Etimologicamente sembrerebbe derivare da “canto per il capro” in cui il capro però poteva benissimo costituire il premio della gara.

Secondo il Bentley invecec deriverebbe da “canto dei capri” quindi il canto degli attori travestiti da capri, o da satiri. La prima interpretazione separa di netto la tragedia dal dramma satiresco, la seconda invece ne ricostituisce l’unità.

Suonatore di lira in marmo delle Cicladi risalente al 2000 a. C. circa. Oggi conservato nel Museo Nazionale di Atene

Suonatore di lira in marmo delle Cicladi risalente al 2000 a. C. circa. Oggi conservato nel Museo Nazionale di Atene.

Le innovazioni apportate al ditirambo da Arione, VII a. C., durante la sua permanenza a Corinto presso la corte del tiranno Periandro furono senza ombra di dubbio epocali: fu il primo a dare un titolo ai suoi componimenti utile per una immediata identificazione dell’argomento dei versi. Il Patzer da queste informazioni, pervenutaci anche dalla Suda e da Erodoto, asserisce che i ditirambi di Arione contenessero senza ombra di dubbio, oltre il tema dionisiaco, anche miti eroici. I suoi detrattori ritengono che la scarsità di risalto che i contemporanei diedero per un presunto epocale ampliamento del tema del ditirambo sia prova bastevole per rendere causale il titolo dato da Arione e quindi per invalidare la teoria. Inoltre la difficile ed equivoca traduzione di alcuni termini della Suda andrebbero soppesati in maniera decisamente ponderata prima di azzardare ipotesi simili.

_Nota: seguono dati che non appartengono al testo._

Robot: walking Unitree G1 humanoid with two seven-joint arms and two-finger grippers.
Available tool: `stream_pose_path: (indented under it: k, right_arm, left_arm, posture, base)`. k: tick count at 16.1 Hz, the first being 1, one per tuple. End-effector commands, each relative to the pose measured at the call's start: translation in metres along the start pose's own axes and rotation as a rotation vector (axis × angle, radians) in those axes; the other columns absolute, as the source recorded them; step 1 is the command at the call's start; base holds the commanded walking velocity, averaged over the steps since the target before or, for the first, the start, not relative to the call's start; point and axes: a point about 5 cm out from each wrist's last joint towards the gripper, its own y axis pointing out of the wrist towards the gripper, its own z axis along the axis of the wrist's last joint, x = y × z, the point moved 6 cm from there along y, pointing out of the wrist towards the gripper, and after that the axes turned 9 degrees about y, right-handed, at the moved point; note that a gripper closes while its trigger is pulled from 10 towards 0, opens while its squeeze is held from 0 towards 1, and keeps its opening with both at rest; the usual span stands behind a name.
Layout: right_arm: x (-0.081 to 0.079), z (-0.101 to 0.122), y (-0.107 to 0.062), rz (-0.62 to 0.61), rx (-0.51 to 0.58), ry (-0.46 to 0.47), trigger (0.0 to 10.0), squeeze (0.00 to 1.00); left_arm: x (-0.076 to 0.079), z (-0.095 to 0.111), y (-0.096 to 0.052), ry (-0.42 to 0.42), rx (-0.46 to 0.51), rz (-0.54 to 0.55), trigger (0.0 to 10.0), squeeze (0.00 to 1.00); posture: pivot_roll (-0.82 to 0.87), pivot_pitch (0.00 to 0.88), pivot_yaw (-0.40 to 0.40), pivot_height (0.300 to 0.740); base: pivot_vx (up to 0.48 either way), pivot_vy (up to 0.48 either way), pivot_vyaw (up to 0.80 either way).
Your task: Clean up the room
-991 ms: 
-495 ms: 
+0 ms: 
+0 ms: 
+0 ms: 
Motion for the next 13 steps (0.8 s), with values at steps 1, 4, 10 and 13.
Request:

Sembrerebbe plausibile che la tragedia sia una evoluzione del dramma satiresco, a sua volta evoluzione del ditirambo; L. R. Farnell e W. Ridgeway hanno però ipotizzato una sua origine estremamente più antica, facendola derivare da una forma mimico - drammatica in onore degli eroi strettamente connessa a riti magico - religiosi della fecondità, assimilandola alle danze animiste dei popoli primitivi e retrodatandola in questo modo alla preistoria. Secondo A. Dieterich e M. Nilsson, invece, deriverebbe dai lamenti funebri che si sarebbero commisti in un secondo momento con l'elemento dionisiaco.

Thalia Musa della Commedia

Thalia Musa della Commedia.

Aristotele, massima fonte antica in merito, ci informa che la tragedia, come la commedia, da principio era improvvisata, ed ebbe origine da “coloro che suonavano ditirambo”, mentre la commedia da “coloro che intonavano i canti fallici”. Non ci è molto di aiuto considerando che ci sono rimaste pochissime informazioni circa i ditirambi. La tragedia poi ebbe numerose mutazioni fino a raggiungere la sua maturità: il numero degli attori, l'estensione, lo stile, il metro, la disposizione degli episodi.